(その6)
                  
紀子はいつものように髪を頭の後ろで束ねた。髪の仕上がりを確かめるために覗いた

三面鏡の隅に、庭の梅の花が窓ガラス越しに映った。

「そうだ、あれっ」

紀子は庭に下りた。甘い、しかしどこかに芯のある梅の香りが漂い、紀子はそれに

しばし浸った。三つの蕾が、開き始めた一つを包むようにしている小枝を指でちぎり、

部屋に戻った。


髪をほどき、梅の蕾を包むようにして、髪を束ね直し,茂夫からのプレゼントのバレッタ

で留めた。
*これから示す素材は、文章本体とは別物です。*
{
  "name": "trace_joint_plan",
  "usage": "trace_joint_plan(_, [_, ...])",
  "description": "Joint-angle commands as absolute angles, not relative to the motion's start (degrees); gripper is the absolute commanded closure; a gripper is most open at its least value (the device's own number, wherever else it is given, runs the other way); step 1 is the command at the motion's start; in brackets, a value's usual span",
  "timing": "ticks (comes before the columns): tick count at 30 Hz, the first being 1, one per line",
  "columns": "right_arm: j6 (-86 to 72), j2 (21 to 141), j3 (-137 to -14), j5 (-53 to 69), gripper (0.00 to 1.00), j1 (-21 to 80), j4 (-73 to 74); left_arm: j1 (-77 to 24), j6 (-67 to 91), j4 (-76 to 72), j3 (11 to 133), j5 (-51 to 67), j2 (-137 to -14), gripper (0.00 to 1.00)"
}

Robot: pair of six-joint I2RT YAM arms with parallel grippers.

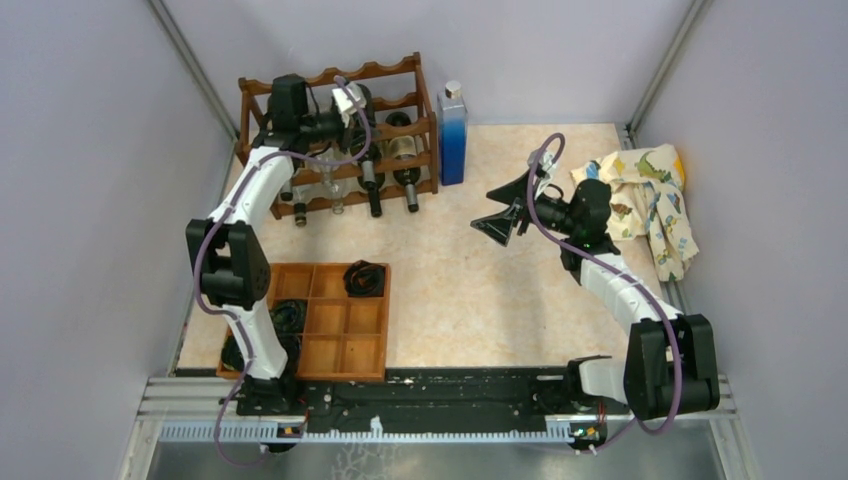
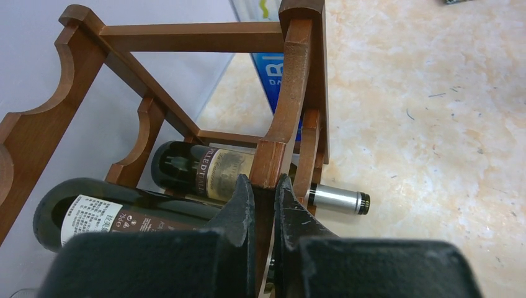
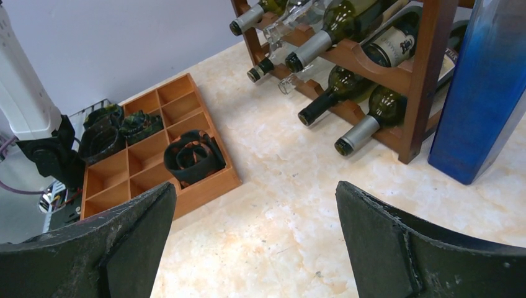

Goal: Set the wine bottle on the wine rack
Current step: Adjust the wine rack at the center of the board, then adjust the wine bottle in the wine rack.

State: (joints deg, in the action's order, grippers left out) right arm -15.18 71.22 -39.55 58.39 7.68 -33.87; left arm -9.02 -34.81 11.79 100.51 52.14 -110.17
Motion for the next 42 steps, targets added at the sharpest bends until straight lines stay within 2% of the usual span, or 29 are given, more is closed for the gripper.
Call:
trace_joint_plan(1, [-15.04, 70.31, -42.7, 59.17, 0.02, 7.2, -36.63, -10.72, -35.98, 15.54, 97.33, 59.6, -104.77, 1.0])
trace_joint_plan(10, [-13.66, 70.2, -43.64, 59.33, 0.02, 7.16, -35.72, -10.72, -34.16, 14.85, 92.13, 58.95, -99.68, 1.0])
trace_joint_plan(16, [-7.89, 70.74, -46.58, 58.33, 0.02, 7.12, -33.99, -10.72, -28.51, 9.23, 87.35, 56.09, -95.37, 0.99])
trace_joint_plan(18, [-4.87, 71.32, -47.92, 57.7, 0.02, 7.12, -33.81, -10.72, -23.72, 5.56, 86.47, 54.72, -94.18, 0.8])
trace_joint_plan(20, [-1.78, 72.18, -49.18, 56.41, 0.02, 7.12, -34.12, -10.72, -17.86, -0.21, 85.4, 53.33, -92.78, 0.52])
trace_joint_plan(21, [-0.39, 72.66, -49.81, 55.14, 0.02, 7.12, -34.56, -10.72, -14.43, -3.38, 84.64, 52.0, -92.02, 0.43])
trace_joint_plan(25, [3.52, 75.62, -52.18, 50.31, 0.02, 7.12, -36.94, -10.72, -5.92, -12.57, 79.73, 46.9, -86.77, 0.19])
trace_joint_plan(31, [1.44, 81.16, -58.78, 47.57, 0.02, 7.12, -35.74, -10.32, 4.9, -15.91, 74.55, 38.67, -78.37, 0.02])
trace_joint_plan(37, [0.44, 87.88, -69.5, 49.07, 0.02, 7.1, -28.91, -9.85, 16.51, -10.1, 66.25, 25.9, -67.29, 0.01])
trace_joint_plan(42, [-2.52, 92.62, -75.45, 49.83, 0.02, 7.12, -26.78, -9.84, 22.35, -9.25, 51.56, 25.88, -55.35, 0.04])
鏡で見る限り、梅の蕾は上手く髪の中に隠すことができたようだった。茂夫

の反応を想い、紀子は自分の顔がほころんでいるのに気づいた。しかし、今日のデート

はこれまでとは違うのだからと、鏡の中の自分に言い聞かせた。

      

 

「なんか梅の香りが」

茂夫の言葉には答えず、紀子は茂夫の目に微笑んだ。茂夫の唇に残った紅の点に

ハンカチを押し当てた。この香りは秘密にしておきたいと思った。その方が、紀子のこと

が梅の香りと一体となって茂夫の記憶に残るだろうという確信に似たものが紀子には

あった。茂夫の幸せのために身を引く自分に、それくらいのご褒美があってもいいだろう

と紀子は思った。

その夜、いつものように茂夫は紀子を自宅の門の前まで送ってくれた。これが最後なの

だと思いつつ、紀子は茂夫の唇に応えた。

「ちょっと待って」

紀子は髪をはらりと解き、まだ香りの消えていない梅の蕾を、茂夫のジャケットの

胸ポケットに挿した。

「おやすみなさい。冴子を幸せにしてあげてね」

努めて平静を装い、紀子は振り返らずに玄関に走った。